When some materials get cold enough, they lose all their electrical resistance and become 'superconducting'. This means that, unlike a normal wire which heats up when electricity is passed through it due to electrons bumping into the atoms, a superconducting wire will transport electricity without losing any of the energy due to heating. This is extremely useful and has applications in power, transport, efficient engines, super-strong magnets like those used in MRI scanners, levitating trains, and a whole host of other things too.

A byproduct of this phenomenon is that magnetic fields that would go through the material are pushed out, since the electrons can move in currents that cancel the magnetic field exactly, without ever slowing down. Superconductivity can nevertheless be destroyed in three ways: too much current, a magnetic field that is too high, or an increase in temperature above the so-called 'critical temperature' - any of these is enough to break the delicate state the material must be in to be superconducting.

petri dish

Some superconductors, called type II superconductors, do not fail immediately as the magnetic field is raised. Instead of the whole material becoming non-superconducting at once, little bits of the material become non-superconducting. This allows little pockets of magnetic field known as 'vortices' to penetrate, alleviating the stress caused by having a field that is too high and allowing the majority of the sample to stay superconducting. These vortices are the spots that you see moving around in the animations, and their motion and interactions are governed by a set of equations called the Ginzburg Landau equations. The animations are simulations of the Ginzburg Landau equations and show us how the vortices behave when different physical configurations occur.

defects

Understanding the dynamics of these vortices helps researchers to develop superconductors that operate at higher magnetic fields. This is achieved through a technique known as 'vortex pinning'. When the vortices move, some energy is actually converted into heat, which means that, despite the fact that electrons can move without losing energy, a wire made of a material in this state will still heat up due to the motion of the vortices. Scientist, then, try to 'pin' these vortices in place, not allowing them to move and thereby keeping the 100% efficiency of the wire. Pinning is done using two methods: defects and grain boundaries. Defects are small pieces of a different material embedded within the superconductor, similar to (non-superconducting) pebbles frozen in a large (superconducting) ice block. Vortices tend to stick to these defects, which prevents them from moving. Grain boundaries are places in the material where there is a join between different sections. Imagine filling a container half full of water and freezing it, then filling the rest of the container with water and freezing it again. The result will be one big ice block, but the join between the two stages will always be visible and forms a kind of boundary. In superconductors, the boundary forms between two regions that have atoms lined up in different directions. These grain boundaries also pin vortices and prevent them from moving. By experimenting with different amounts of defects and grain boundaries, the superconductor’s properties can be improved. These simulations allow researchers to predict what effect changing the number of grain boundaries and defects will have to decide whether it is worthwhile making the material and performing the experiments.

petri dish

The spots in the animations and the regions that are the same colour as them represent places where the material has become non-superconducting, i.e. the vortices. In many of the simulations, a circular piece of superconductor was simulated. This poses a problem because a circle is perfectly symmetrical, which means the computer can’t decide where to introduce the vortices - to do so would mean that that point is different from the rest, there is no reason for this to be the case! This is called an unstable equilibrium, because the state is not changing, but any tiny scratch in the surface will give a preferred place for the vortices to enter. This is not a problem faced in real life because no matter how perfect your sample, there will be microscopic scratches and marks on the surface that provide this preferred entry point. In the simulations, a notch has been placed in the circle to take on this role. In one of the simulations (the third), there is a grid of hollow black diamonds which represent the defects introduced into the simulated superconductor. These are implemented by making sure that the material is never superconducting inside those diamonds, regardless of what else is going on inside the superconductor. This animation demonstrates how the vortices stick to these pinning sites, despite repelling each other.

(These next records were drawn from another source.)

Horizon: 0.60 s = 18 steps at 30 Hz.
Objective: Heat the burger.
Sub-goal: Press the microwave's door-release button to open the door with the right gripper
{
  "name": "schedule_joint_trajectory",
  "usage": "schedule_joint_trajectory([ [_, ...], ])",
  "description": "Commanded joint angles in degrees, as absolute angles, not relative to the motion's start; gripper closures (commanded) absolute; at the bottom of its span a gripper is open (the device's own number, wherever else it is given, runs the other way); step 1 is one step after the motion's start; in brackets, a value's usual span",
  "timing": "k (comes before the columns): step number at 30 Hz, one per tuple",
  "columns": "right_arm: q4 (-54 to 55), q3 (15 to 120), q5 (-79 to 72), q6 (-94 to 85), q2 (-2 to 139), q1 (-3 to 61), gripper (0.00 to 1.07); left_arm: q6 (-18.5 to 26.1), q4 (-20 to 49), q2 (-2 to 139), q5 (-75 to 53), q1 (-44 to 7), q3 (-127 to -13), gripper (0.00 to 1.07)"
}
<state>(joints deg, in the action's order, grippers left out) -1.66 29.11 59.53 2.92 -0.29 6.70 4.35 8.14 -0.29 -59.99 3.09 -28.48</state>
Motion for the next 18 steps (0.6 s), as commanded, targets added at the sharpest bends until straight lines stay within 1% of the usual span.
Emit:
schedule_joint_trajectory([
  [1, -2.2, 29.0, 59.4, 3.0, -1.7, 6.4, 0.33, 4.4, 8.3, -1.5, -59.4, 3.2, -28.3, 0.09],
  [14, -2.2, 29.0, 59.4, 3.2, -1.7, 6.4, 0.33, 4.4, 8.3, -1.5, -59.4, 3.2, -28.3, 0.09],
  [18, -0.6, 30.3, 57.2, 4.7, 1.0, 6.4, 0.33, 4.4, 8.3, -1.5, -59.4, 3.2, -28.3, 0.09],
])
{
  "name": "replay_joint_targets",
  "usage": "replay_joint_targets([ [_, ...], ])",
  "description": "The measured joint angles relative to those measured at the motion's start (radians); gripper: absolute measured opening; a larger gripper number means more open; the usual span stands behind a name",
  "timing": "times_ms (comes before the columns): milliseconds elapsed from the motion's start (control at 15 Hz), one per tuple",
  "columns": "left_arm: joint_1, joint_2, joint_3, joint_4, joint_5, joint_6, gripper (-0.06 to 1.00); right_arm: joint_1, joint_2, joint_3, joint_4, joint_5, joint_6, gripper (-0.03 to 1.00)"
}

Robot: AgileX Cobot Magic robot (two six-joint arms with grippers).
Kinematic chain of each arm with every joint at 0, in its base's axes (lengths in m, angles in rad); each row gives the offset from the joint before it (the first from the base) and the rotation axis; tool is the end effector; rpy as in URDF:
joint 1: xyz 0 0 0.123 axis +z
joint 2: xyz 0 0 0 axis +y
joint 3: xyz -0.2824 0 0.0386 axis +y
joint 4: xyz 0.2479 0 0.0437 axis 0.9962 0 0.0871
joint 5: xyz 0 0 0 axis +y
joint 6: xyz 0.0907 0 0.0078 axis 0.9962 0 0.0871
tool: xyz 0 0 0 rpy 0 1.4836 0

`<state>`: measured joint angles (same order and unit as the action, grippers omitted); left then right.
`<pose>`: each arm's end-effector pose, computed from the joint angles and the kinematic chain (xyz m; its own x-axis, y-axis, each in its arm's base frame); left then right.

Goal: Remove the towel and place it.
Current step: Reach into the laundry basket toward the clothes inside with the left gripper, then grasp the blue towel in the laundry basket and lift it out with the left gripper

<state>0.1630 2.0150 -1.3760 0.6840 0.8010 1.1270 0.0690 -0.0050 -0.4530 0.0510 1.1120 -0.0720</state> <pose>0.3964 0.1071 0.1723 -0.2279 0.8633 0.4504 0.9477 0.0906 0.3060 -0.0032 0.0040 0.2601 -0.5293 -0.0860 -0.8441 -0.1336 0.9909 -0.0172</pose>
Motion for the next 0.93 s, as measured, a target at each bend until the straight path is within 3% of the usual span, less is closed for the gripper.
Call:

These simulations were produced by Sam Sutherland as part of a summer project funded by the Centre.

Simulations and article by Sam Sutherland, a physics student at Mansfield College.
Video produced by Kathryn Boast and Sam Sutherland.

Watch a magnet levitate!

How do you make a magnet levitate? And how is this related to fusion energy? Tokamak Energy Magnet Engineer Greg Brittles tells us about high temperature superconductors for making tokamak magnets, as well as demonstrating the superconductor's most mesmerising property - levitation.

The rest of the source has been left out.